Lezione 1: Supplement

A supplement for non-computer scientists reading Website Architecture Lezione 1: HTML.

Browser & server

We will see elaborations on each of these topics in the future; now they are not so important. Browsers ("web browsers") are the programs that display web pages, such as Firefox, Chrome, Safari, Opera, and maybe something else. Servers are comptuers that hold websites on the internet and correspond with browsers, delivering the site (incl. supplementary files images, video, etc.) to the browser that requests it. Hence websites are typically downloaded from the internet, specifically from "web[site] servers".

Opening & editing files

For the first several lessons, through more than the first half of the course, you will not need access to a server or even the internet. You can have the entire website on your hard drive, like any collection of regular files, and you can run the site from there. Just double-click on HTML files and they will open in your browser.

For editing files, Notepad++ is good on Windows, jEdit is apparently a thing for Mac, and so is Text Edit for Mac. If using Text Edit, just make sure that when you save the file, it is not saved as the RTF file type or something weird/special, just plain text (or "HTML" if that is an option).
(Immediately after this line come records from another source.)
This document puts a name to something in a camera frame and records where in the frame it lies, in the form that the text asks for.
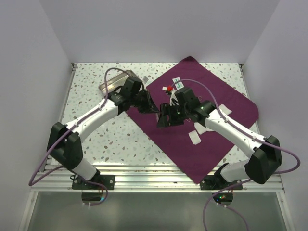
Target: purple fabric
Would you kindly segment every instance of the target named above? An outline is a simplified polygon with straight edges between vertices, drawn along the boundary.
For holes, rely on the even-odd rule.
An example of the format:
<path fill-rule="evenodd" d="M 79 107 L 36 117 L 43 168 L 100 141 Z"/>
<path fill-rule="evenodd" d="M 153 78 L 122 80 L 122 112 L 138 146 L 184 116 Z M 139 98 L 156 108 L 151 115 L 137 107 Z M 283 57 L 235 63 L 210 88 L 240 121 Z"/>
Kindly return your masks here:
<path fill-rule="evenodd" d="M 230 117 L 243 126 L 250 128 L 258 119 L 258 109 L 252 101 L 206 70 L 192 57 L 183 59 L 147 87 L 158 108 L 161 103 L 167 103 L 170 99 L 162 87 L 171 85 L 172 79 L 177 77 L 191 78 L 205 84 L 213 92 L 218 104 L 224 104 L 232 110 Z M 202 101 L 212 101 L 206 89 L 198 84 L 188 81 L 183 84 L 191 87 L 196 96 L 202 97 Z M 188 136 L 189 132 L 195 130 L 193 122 L 185 121 L 182 126 L 157 128 L 155 114 L 141 115 L 136 108 L 132 108 L 128 115 L 195 183 L 199 183 L 234 146 L 216 132 L 199 135 L 201 143 L 193 145 Z"/>

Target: gray wall
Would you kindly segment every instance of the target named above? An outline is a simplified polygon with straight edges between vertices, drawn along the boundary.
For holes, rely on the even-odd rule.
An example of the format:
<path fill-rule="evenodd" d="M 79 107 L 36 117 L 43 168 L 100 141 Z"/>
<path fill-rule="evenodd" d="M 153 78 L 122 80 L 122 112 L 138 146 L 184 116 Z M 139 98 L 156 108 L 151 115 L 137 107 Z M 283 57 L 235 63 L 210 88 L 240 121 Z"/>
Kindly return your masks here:
<path fill-rule="evenodd" d="M 299 170 L 282 176 L 297 231 L 306 231 L 308 225 L 307 11 L 306 0 L 281 0 L 244 65 L 250 96 L 259 107 L 261 132 L 277 136 L 302 161 Z M 283 155 L 284 169 L 295 165 Z"/>
<path fill-rule="evenodd" d="M 244 63 L 279 0 L 40 0 L 72 62 Z"/>
<path fill-rule="evenodd" d="M 0 230 L 18 229 L 70 63 L 37 0 L 0 3 Z"/>

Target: white label
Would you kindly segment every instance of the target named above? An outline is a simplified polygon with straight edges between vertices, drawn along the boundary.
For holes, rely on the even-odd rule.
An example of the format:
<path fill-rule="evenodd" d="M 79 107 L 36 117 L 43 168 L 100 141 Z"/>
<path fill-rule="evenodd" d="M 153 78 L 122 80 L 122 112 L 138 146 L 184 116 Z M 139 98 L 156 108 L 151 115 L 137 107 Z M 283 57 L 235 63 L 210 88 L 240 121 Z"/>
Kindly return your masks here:
<path fill-rule="evenodd" d="M 180 79 L 180 77 L 177 77 L 177 78 L 173 78 L 172 80 L 173 80 L 173 82 L 175 83 L 175 82 L 177 82 L 177 81 L 179 81 L 179 80 L 181 80 L 181 79 Z M 184 85 L 183 85 L 183 83 L 182 83 L 182 82 L 179 82 L 179 83 L 177 83 L 177 84 L 175 85 L 175 87 L 176 87 L 176 88 L 177 88 L 177 90 L 178 90 L 178 89 L 183 88 L 183 87 L 184 87 Z"/>

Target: purple cable
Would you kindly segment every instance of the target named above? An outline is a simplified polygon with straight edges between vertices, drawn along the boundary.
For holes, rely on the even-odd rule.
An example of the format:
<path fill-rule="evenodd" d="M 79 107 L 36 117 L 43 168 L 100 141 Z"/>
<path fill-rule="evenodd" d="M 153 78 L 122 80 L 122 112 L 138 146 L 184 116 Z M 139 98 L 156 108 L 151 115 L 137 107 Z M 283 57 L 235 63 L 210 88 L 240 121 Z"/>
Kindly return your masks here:
<path fill-rule="evenodd" d="M 228 187 L 226 187 L 226 188 L 224 188 L 224 189 L 219 190 L 218 192 L 216 192 L 216 193 L 214 193 L 212 196 L 210 196 L 210 198 L 208 198 L 208 200 L 206 201 L 206 203 L 205 203 L 205 205 L 204 205 L 203 213 L 202 213 L 203 226 L 204 226 L 204 228 L 205 228 L 206 231 L 208 231 L 208 229 L 207 229 L 207 227 L 206 227 L 206 222 L 205 222 L 205 210 L 206 210 L 206 207 L 207 207 L 208 203 L 212 200 L 212 198 L 213 198 L 214 196 L 220 194 L 221 192 L 225 191 L 225 190 L 231 189 L 231 188 L 236 187 L 236 186 L 239 186 L 239 185 L 241 185 L 241 184 L 245 184 L 245 183 L 247 183 L 247 182 L 249 182 L 249 181 L 251 181 L 251 179 L 244 180 L 244 181 L 242 181 L 242 182 L 240 182 L 240 183 L 230 185 L 230 186 L 228 186 Z M 227 208 L 230 209 L 230 210 L 232 210 L 232 211 L 235 212 L 236 214 L 238 214 L 238 215 L 243 219 L 243 221 L 245 222 L 246 229 L 247 229 L 248 231 L 250 231 L 250 228 L 249 228 L 249 226 L 248 226 L 248 223 L 247 223 L 247 221 L 245 220 L 245 218 L 242 216 L 242 214 L 240 214 L 240 213 L 239 213 L 238 211 L 236 211 L 234 208 L 231 208 L 231 207 L 229 207 L 229 206 L 227 206 Z"/>
<path fill-rule="evenodd" d="M 128 76 L 129 76 L 129 73 L 127 73 L 126 71 L 120 69 L 120 68 L 117 68 L 117 67 L 111 67 L 109 69 L 106 70 L 105 72 L 105 76 L 104 76 L 104 80 L 105 80 L 105 88 L 106 88 L 106 95 L 105 95 L 105 100 L 104 102 L 102 103 L 102 105 L 99 107 L 99 108 L 96 108 L 95 110 L 93 110 L 92 112 L 86 114 L 83 118 L 81 118 L 79 121 L 77 121 L 77 126 L 82 122 L 84 121 L 85 119 L 89 118 L 91 115 L 93 115 L 94 113 L 96 113 L 97 111 L 99 111 L 100 109 L 102 109 L 106 103 L 107 103 L 107 99 L 108 99 L 108 86 L 107 86 L 107 74 L 109 71 L 111 70 L 118 70 L 118 71 L 122 71 L 124 73 L 126 73 Z M 37 175 L 39 169 L 42 167 L 42 165 L 45 163 L 46 159 L 48 158 L 48 156 L 50 155 L 50 153 L 54 150 L 54 148 L 66 137 L 68 136 L 69 133 L 72 132 L 72 130 L 74 128 L 77 127 L 76 125 L 73 125 L 69 130 L 67 130 L 59 139 L 57 139 L 57 141 L 50 147 L 50 149 L 48 149 L 48 151 L 46 152 L 45 156 L 43 157 L 42 161 L 39 163 L 39 165 L 37 166 L 37 168 L 35 169 L 35 171 L 33 172 L 30 180 L 29 180 L 29 183 L 28 185 L 29 186 L 33 186 L 34 184 L 36 184 L 37 182 L 39 182 L 41 179 L 43 179 L 44 177 L 46 177 L 47 175 L 51 174 L 52 172 L 60 169 L 60 168 L 63 168 L 63 166 L 57 166 L 55 167 L 54 169 L 50 170 L 49 172 L 45 173 L 44 175 L 42 175 L 41 177 L 39 177 L 38 179 L 34 180 L 35 176 Z M 108 190 L 107 188 L 102 185 L 102 184 L 99 184 L 99 183 L 95 183 L 95 182 L 91 182 L 91 181 L 88 181 L 88 180 L 85 180 L 84 178 L 82 178 L 84 181 L 87 181 L 87 183 L 91 183 L 91 184 L 95 184 L 95 185 L 99 185 L 101 186 L 102 188 L 104 188 L 106 190 L 106 196 L 103 200 L 101 200 L 99 203 L 95 203 L 93 205 L 99 205 L 100 203 L 102 203 L 103 201 L 106 200 L 107 196 L 108 196 Z"/>
<path fill-rule="evenodd" d="M 179 81 L 173 83 L 171 86 L 174 86 L 175 84 L 177 84 L 177 83 L 179 83 L 179 82 L 182 82 L 182 81 L 194 82 L 194 83 L 197 83 L 197 84 L 201 85 L 202 87 L 204 87 L 204 88 L 208 91 L 208 93 L 211 95 L 211 97 L 212 97 L 212 99 L 213 99 L 213 101 L 214 101 L 214 104 L 215 104 L 215 106 L 216 106 L 216 109 L 217 109 L 218 113 L 220 114 L 220 116 L 221 116 L 228 124 L 230 124 L 233 128 L 235 128 L 236 130 L 238 130 L 238 131 L 241 132 L 242 134 L 248 136 L 249 138 L 253 139 L 253 136 L 252 136 L 252 135 L 250 135 L 249 133 L 247 133 L 247 132 L 241 130 L 239 127 L 237 127 L 235 124 L 233 124 L 233 123 L 230 122 L 229 120 L 226 120 L 226 117 L 224 116 L 224 114 L 221 112 L 221 110 L 220 110 L 220 108 L 219 108 L 219 105 L 218 105 L 218 103 L 217 103 L 217 100 L 216 100 L 215 96 L 213 95 L 213 93 L 211 92 L 211 90 L 210 90 L 206 85 L 204 85 L 203 83 L 200 83 L 199 81 L 194 80 L 194 79 L 181 79 L 181 80 L 179 80 Z M 284 149 L 284 148 L 282 148 L 282 147 L 279 147 L 279 146 L 276 146 L 276 145 L 273 145 L 273 144 L 270 144 L 270 143 L 266 143 L 265 141 L 260 140 L 260 139 L 255 139 L 255 140 L 258 141 L 258 142 L 260 142 L 260 143 L 262 143 L 262 144 L 264 144 L 264 145 L 267 145 L 267 146 L 269 146 L 269 147 L 271 147 L 271 148 L 276 148 L 276 149 L 278 149 L 278 150 L 281 150 L 281 151 L 283 151 L 283 152 L 286 152 L 286 153 L 290 154 L 291 156 L 293 156 L 293 157 L 297 160 L 297 164 L 296 164 L 295 167 L 293 167 L 293 168 L 291 168 L 291 169 L 288 169 L 288 170 L 278 171 L 278 172 L 275 172 L 274 174 L 282 174 L 282 173 L 292 172 L 292 171 L 298 169 L 298 167 L 300 166 L 300 159 L 299 159 L 299 157 L 298 157 L 295 153 L 293 153 L 293 152 L 291 152 L 291 151 L 289 151 L 289 150 L 287 150 L 287 149 Z M 214 196 L 216 196 L 217 194 L 221 193 L 221 192 L 224 191 L 224 190 L 231 189 L 231 188 L 233 188 L 233 187 L 235 187 L 235 186 L 244 184 L 244 183 L 249 182 L 249 181 L 251 181 L 251 179 L 248 179 L 248 180 L 245 180 L 245 181 L 243 181 L 243 182 L 240 182 L 240 183 L 237 183 L 237 184 L 228 186 L 228 187 L 226 187 L 226 188 L 224 188 L 224 189 L 222 189 L 222 190 L 216 192 L 215 194 L 213 194 L 213 195 L 207 200 L 207 202 L 206 202 L 206 204 L 205 204 L 205 206 L 204 206 L 204 209 L 203 209 L 203 217 L 202 217 L 202 219 L 203 219 L 203 226 L 204 226 L 204 228 L 205 228 L 206 231 L 207 231 L 207 228 L 206 228 L 206 224 L 205 224 L 205 210 L 206 210 L 206 207 L 207 207 L 208 203 L 210 202 L 210 200 L 211 200 Z M 245 220 L 245 218 L 244 218 L 239 212 L 237 212 L 235 209 L 233 209 L 233 208 L 231 208 L 231 207 L 227 207 L 227 208 L 230 209 L 230 210 L 232 210 L 232 211 L 235 212 L 236 214 L 238 214 L 238 215 L 243 219 L 243 221 L 245 222 L 246 228 L 247 228 L 247 230 L 249 231 L 250 229 L 249 229 L 249 227 L 248 227 L 248 223 L 247 223 L 247 221 Z"/>

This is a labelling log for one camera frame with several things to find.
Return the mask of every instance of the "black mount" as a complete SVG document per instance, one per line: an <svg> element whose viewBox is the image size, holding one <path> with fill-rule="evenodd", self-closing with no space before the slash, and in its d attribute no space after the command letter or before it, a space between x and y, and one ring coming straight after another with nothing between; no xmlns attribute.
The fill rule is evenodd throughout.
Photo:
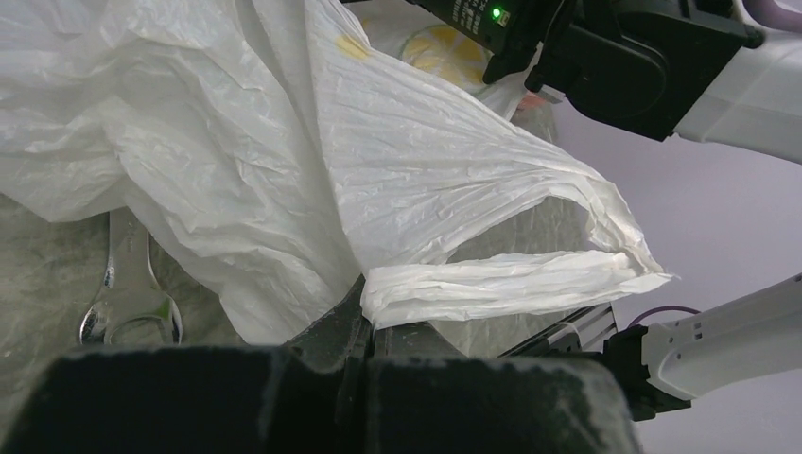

HTML files are simply text files, and the extension is renamed to .html, which is only cosmetic. (In general, file extensions in filenames are only cosmetic; they don't change the file contents.) Don't open HTML files in Microsoft Word, beause it will try to add an unholy amount of crap that you didn't want.

index.html

Conventionally, the main HTML file of a site is called index.html; later, we will learn more about this. In the meantime, you might as well call the first/home page of your sites index.html.

Absolute & relative paths

When specifying the location of an external file, such as when specifying a link to another page or specifying the location of an image, you can use an absolute or a relative path. A relative path is a path to the external file which is expressed in relation to the location of the "current" file, such as the HTML file you're editing. An absolute path is the location of the file without context or consideration for the "current" file.

Absolute paths typically begin with "http://", "www.", "file://", or something similar.

Relative paths may simply be the filename of the external file, like "cat.jpg", if the external file is in the same folder as the current file. If the external file is in a child directory, it may look like "images/cat.jpg" or "images/cats/cat.jpg". If the external file is in the parent directory of the current file, you have to use a ".." syntax.

For example, the current file may be "site.com/reports/july/24.html" and you want to include "reportHeading.jpg" which is inside of "reports". You could refer to the image via "../reportHeading.jpg". You could also keep going back up the tree for other files, such as "../../images/siteLogo.jpg", referring to "site.com/images/siteLogo.jpg".

HTML special characters

In the main PDF, there is an allusion to a "huge list" of possible special characters in HTML. You could Google "HTML special characters", or you could go to one of these lists: UTexas, Wikipedia.

Special characters in URLs

Similar to the problem of special characters in HTML, there are special characters that should not occur directly in URLs (web addresses). They would need to be encoded first. This encoding scheme is called "URL encoding" or "percent encoding", because the encoded sequences are generally of the form "%number". For example, the "at" sign ("@") is encoded as "%40". It might occur in a URL as http://www.site.com/hey%40something. If you need to paste a URL in your HTML, specifically as the href of a link, you would need to encode it in this scheme first. Fortunately, there are online tools that can do this for you. Search for "url encoder" or go to the first result.

Deprecated HTML tags & attributes

The word deprecate occures often in computer science; it is (close to) the opposite of appreciate, meaning something has been devalued or has fallen out of favor. When there is an old feature of a programming language, it may be deprecated, meaning that it is no longer officially supported and it is being phased out (it may still work in the meantime). A few of the HTML features we've seen are deprecated and thus they would give warnings or errors during validation. Most typically, the deprecated features we have seen are related to the presentational/graphical qualities of the page, which are now better served by CSS. For example, the table attribute border (e.g. border="1") is deprecated; we would now use CSS for borders. If you see that a feature is deprecated, don't freak out; it was probably just used for convenience while teaching, e.g. so we didn't have to discuss CSS prematurely.